◆ WORK TO COMPLETE ◆
Could you reproduce, word for word, everything below from the line containing "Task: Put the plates" down to the line containing "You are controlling", with both of those lines included and no others?

──────── GIVEN INFORMATION ────────

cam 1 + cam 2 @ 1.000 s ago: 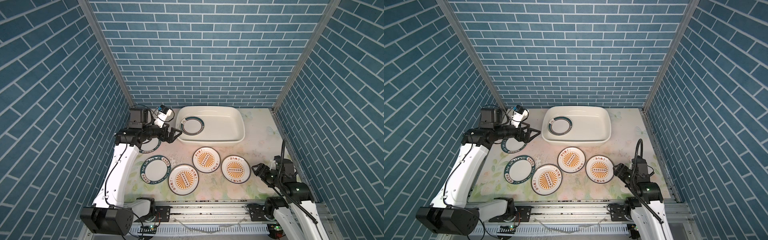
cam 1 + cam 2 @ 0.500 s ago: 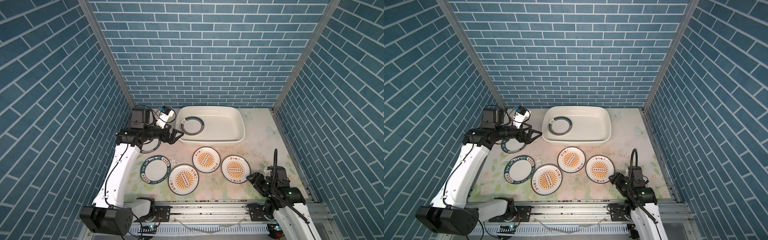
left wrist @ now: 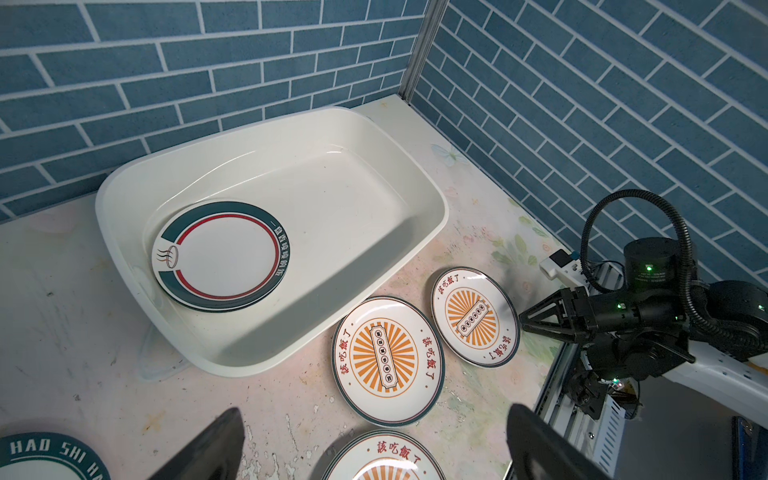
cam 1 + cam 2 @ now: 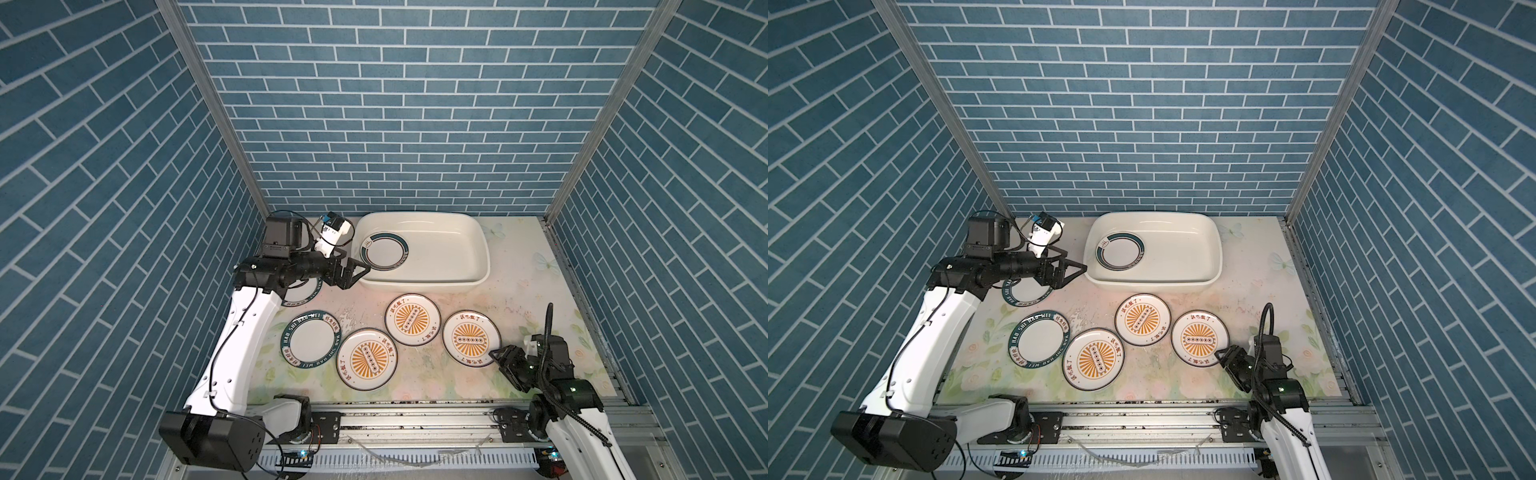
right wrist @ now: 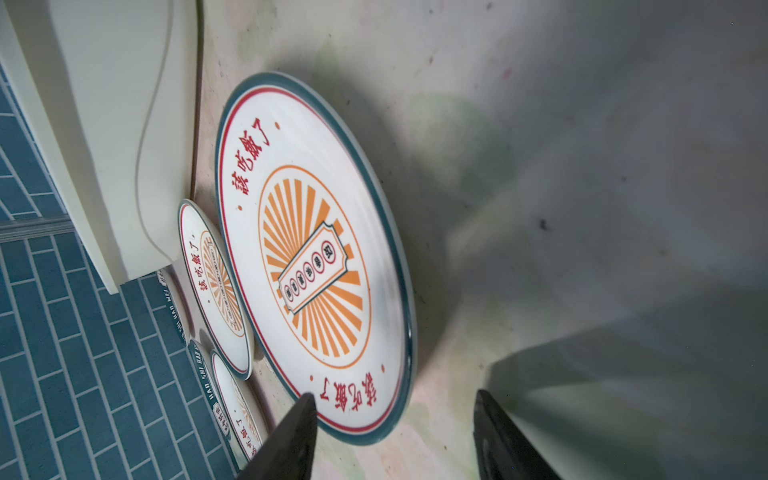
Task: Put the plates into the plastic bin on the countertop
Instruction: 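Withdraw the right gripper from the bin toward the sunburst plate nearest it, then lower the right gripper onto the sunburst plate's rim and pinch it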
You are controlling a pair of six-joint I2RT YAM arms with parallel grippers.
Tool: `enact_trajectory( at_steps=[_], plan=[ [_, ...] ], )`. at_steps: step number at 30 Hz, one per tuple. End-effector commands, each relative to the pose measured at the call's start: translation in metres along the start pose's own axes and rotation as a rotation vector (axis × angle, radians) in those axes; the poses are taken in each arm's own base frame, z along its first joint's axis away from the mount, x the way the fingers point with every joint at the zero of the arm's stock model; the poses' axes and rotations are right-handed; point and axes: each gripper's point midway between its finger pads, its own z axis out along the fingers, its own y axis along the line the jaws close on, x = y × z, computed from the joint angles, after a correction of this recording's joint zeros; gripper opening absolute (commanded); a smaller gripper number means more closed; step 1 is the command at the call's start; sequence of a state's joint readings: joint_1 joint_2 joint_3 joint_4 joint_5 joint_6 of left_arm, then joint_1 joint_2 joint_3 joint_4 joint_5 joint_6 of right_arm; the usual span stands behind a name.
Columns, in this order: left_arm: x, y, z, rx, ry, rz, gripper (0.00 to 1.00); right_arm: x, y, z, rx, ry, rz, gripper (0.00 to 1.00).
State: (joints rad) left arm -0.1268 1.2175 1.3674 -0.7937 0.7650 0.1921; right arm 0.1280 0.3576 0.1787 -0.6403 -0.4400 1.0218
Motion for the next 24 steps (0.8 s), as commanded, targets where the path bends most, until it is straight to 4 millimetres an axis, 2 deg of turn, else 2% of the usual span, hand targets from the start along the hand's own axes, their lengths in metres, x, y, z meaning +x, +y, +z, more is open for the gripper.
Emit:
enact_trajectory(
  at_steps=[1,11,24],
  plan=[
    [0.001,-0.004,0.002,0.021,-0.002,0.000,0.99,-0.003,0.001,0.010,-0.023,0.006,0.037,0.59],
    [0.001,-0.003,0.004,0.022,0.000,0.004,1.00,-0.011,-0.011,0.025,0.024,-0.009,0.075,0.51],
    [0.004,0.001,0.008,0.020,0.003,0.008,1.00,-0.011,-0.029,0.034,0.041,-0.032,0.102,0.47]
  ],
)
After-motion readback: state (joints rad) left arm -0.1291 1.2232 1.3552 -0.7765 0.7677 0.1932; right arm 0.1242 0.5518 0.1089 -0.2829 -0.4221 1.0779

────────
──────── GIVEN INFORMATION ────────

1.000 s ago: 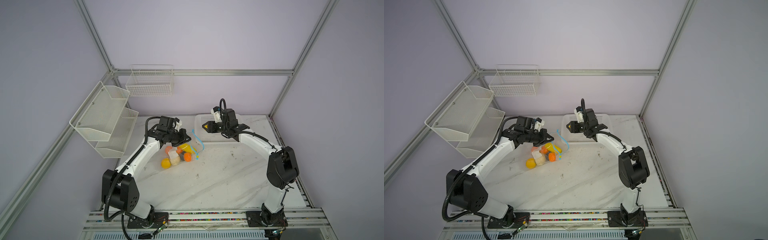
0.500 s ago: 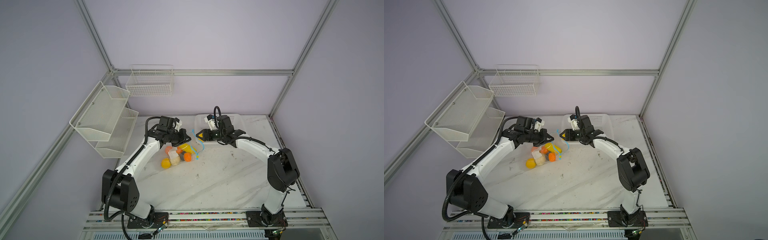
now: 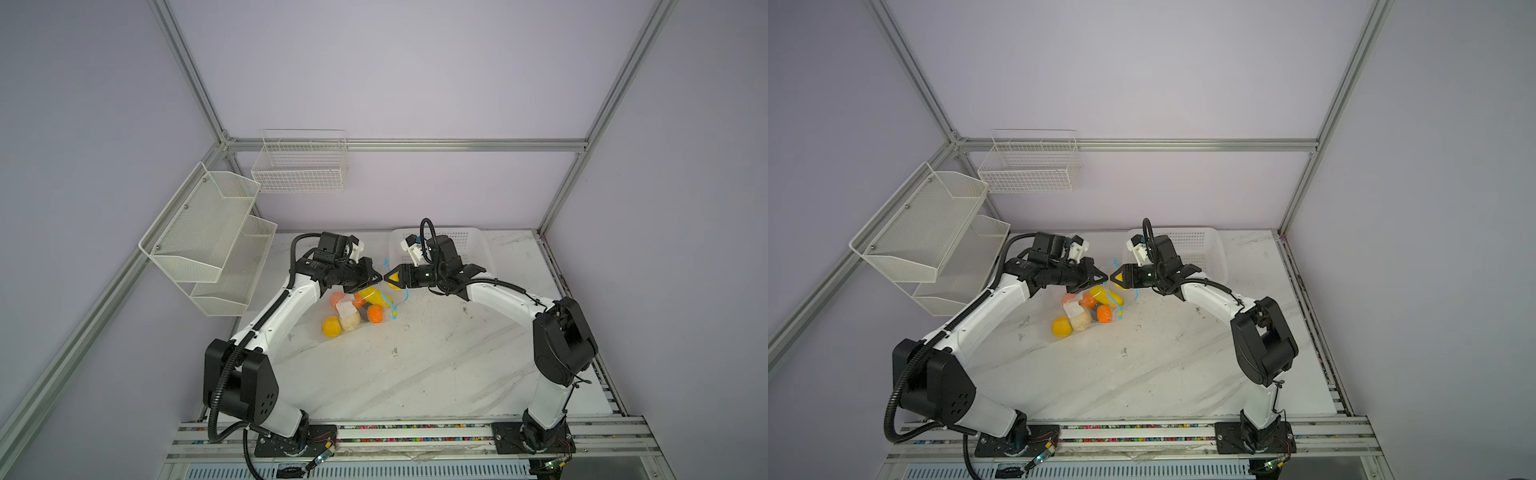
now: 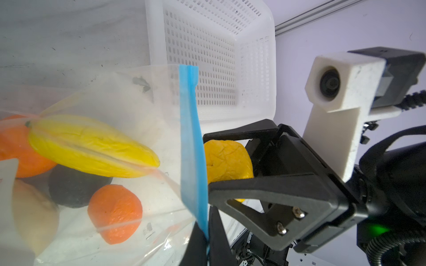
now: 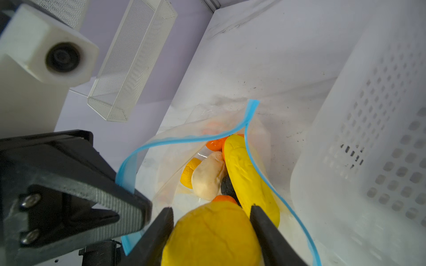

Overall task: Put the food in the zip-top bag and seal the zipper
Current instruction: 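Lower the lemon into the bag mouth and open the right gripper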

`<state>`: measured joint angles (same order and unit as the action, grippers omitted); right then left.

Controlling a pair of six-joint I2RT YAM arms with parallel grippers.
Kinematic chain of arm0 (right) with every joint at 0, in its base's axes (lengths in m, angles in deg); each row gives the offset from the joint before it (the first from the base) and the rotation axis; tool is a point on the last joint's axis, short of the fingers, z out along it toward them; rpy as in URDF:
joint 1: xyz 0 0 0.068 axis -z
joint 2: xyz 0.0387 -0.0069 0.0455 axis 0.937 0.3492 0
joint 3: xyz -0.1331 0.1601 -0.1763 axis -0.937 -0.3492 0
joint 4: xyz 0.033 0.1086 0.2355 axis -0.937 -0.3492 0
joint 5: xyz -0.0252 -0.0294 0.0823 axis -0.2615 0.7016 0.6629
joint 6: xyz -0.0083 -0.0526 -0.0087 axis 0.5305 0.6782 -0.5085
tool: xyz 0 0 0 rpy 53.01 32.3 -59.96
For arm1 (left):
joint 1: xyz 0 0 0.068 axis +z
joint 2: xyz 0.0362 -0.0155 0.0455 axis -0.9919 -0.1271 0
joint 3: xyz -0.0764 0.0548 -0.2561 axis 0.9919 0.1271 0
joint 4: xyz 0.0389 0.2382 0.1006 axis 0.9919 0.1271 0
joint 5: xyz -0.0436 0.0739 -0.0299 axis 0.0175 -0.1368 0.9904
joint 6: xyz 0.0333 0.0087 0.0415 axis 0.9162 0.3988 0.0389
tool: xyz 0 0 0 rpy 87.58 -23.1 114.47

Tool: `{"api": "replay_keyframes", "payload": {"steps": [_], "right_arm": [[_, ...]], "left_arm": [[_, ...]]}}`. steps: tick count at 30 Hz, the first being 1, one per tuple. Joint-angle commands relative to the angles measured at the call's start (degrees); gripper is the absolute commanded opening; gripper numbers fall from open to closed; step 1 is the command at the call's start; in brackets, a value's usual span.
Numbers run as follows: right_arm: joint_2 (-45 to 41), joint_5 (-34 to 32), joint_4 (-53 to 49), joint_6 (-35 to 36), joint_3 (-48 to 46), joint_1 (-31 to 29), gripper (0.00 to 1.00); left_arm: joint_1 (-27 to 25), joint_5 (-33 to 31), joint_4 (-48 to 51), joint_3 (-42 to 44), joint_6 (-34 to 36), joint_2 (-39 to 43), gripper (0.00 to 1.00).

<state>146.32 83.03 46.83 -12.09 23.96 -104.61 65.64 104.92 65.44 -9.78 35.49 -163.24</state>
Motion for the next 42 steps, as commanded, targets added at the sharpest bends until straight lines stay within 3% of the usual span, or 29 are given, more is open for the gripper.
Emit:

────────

◆ RESPONSE TO THIS EXERCISE ◆
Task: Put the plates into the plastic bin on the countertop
Instruction: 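Withdraw the right gripper from the bin toward the sunburst plate nearest it, then lower the right gripper onto the sunburst plate's rim and pinch it
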You are controlling a pair of six-joint I2RT YAM arms with parallel grippers.

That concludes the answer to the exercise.